• Records contained in a dataset:
┌──

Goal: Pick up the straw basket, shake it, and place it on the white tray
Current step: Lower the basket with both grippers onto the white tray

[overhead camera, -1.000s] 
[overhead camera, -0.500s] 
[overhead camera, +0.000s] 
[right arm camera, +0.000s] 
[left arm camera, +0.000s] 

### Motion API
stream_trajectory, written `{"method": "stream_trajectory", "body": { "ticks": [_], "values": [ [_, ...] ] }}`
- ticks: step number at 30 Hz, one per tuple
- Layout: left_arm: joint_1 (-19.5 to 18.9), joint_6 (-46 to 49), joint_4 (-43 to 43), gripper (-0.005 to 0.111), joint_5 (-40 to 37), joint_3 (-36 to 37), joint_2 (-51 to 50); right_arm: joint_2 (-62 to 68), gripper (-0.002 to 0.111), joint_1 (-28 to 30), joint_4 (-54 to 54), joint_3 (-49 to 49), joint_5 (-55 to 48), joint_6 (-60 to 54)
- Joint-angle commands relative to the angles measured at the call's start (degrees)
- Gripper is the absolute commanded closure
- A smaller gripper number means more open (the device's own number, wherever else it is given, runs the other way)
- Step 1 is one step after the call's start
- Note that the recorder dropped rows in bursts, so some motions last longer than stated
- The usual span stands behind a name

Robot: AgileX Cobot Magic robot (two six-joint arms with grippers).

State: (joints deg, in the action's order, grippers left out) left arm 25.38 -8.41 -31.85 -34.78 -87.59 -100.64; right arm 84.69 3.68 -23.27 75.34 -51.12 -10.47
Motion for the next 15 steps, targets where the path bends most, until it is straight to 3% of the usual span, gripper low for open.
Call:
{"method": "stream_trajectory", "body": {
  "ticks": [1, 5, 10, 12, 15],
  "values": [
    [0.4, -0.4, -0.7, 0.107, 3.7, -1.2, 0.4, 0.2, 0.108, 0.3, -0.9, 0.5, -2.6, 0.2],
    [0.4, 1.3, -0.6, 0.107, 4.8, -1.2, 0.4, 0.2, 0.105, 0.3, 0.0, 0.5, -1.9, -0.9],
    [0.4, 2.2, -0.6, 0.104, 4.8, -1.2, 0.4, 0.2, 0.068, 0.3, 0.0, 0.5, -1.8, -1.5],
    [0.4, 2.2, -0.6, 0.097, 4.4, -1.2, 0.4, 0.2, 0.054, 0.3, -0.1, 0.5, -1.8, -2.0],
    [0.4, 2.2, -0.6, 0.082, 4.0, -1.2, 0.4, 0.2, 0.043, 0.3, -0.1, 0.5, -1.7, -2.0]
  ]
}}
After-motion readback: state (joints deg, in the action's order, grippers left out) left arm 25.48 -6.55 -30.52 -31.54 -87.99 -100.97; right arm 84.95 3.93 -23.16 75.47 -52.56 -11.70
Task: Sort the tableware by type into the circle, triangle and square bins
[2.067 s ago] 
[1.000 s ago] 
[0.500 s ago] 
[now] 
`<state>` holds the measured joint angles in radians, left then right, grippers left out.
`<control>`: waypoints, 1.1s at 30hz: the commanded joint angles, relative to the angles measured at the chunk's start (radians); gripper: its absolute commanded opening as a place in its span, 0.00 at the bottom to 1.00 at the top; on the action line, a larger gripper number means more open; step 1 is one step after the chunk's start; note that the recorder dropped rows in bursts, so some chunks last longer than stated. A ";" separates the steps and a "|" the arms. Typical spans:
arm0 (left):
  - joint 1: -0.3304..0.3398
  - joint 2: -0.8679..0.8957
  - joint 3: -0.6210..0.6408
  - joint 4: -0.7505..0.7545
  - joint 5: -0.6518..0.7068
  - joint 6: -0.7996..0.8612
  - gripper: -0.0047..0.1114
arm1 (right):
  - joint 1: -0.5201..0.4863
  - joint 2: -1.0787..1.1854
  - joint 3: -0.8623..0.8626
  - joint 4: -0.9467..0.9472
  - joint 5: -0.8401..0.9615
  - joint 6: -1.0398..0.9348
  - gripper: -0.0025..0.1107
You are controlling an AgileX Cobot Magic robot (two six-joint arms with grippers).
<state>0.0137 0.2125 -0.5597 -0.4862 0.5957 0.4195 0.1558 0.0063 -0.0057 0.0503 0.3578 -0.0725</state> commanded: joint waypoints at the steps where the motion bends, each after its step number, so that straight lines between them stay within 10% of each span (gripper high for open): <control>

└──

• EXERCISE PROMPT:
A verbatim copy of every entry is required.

• RESULT:
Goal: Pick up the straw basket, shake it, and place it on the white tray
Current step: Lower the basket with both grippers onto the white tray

[overhead camera, -1.000s] 
[overhead camera, -0.500s] 
[overhead camera, +0.000s] 
[right arm camera, +0.000s] 
[left arm camera, +0.000s] 

### Motion API
stream_trajectory, written `{"method": "stream_trajectory", "body": { "ticks": [_], "values": [ [_, ...] ] }}`
- ticks: step number at 30 Hz, one per tuple
- Layout: left_arm: joint_1 (-19.5 to 18.9), joint_6 (-46 to 49), joint_4 (-43 to 43), gripper (-0.005 to 0.111), joint_5 (-40 to 37), joint_3 (-36 to 37), joint_2 (-51 to 50); right_arm: joint_2 (-62 to 68), gripper (-0.002 to 0.111), joint_1 (-28 to 30), joint_4 (-54 to 54), joint_3 (-49 to 49), joint_5 (-55 to 48), joint_6 (-60 to 54)
- Joint-angle commands relative to the angles measured at the call's start (degrees)
- Gripper is the absolute commanded closure
- A smaller gripper number means more open (the device's own number, wherever else it is given, runs the other way)
- Step 1 is one step after the call's start
- Note that the recorder dropped rows in bursts, so some motions last longer than stated
- The usual span stands behind a name

Robot: AgileX Cobot Magic robot (two six-joint arms with grippers).

State: (joints deg, in the action's order, grippers left out) left arm 25.38 -8.41 -31.85 -34.78 -87.59 -100.64; right arm 84.69 3.68 -23.27 75.34 -51.12 -10.47
Motion for the next 15 steps, targets where the path bends most, until it is straight to 3% of the usual span, gripper low for open.
Call:
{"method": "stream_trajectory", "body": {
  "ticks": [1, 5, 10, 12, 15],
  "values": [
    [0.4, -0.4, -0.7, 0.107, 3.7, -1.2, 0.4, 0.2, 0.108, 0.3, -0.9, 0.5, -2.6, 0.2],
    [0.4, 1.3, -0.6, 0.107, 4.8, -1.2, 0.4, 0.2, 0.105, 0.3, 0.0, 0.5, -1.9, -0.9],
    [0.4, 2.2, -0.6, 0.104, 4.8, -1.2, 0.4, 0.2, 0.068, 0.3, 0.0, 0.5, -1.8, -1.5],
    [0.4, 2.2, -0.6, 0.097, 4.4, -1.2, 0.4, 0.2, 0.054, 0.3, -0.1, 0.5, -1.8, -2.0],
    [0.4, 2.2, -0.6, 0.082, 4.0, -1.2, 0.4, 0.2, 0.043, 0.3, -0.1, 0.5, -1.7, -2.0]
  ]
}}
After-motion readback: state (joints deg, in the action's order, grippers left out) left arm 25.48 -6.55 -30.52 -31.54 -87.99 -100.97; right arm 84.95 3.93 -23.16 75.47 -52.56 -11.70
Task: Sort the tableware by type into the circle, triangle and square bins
[2.067 s ago] 
[1.000 s ago] 
[0.500 s ago] 
[now] 
`<state>` holds the measured joint angles in radians, left then right, grippers left out.
`<control>`: waypoints, 1.1s at 30hz: the commanded joint angles, relative to the angles measured at the chunk's start (radians); gripper: its absolute commanded opening as a place in its span, 0.00 at the bottom to 1.00 at the top; on the action line, a larger gripper number means more open; step 1 is one step after the chunk's start; note that the recorder dropped rows in bursts, so some chunks last longer than stated. A ";" separates the steps and a "|" the arms. Typical spans:
arm0 (left):
  - joint 1: -0.3304..0.3398
  - joint 2: -0.8679..0.8957
  - joint 3: -0.6210..0.6408
  - joint 4: -0.7505..0.7545
  - joint 5: -0.6518..0.7068
  - joint 6: -0.7996..0.8612
  - gripper: -0.0047..0.1114
arm1 (right):
  - joint 1: -0.5201..0.4863
  - joint 2: -1.0787..1.1854
  - joint 3: -0.8623..0.8626
  - joint 4: -0.9467..0.9472
  - joint 5: -0.8401..0.9615
  - joint 6: -1.0398..0.9348
  - gripper: -0.0025..0.1107
You are controlling an AgileX Cobot Magic robot (two six-joint arms with grippers).
<state>0.0137 0.2125 -0.5597 -0.4862 0.5957 0.4195 0.1558 0.0063 -0.0057 0.0503 0.3578 -0.0725</state> commanded: joint waypoints at the steps where the motion bends, each after its step number, so that straight lines between them stay within 10% of each span (gripper high for open): <control>

Now the output is complete.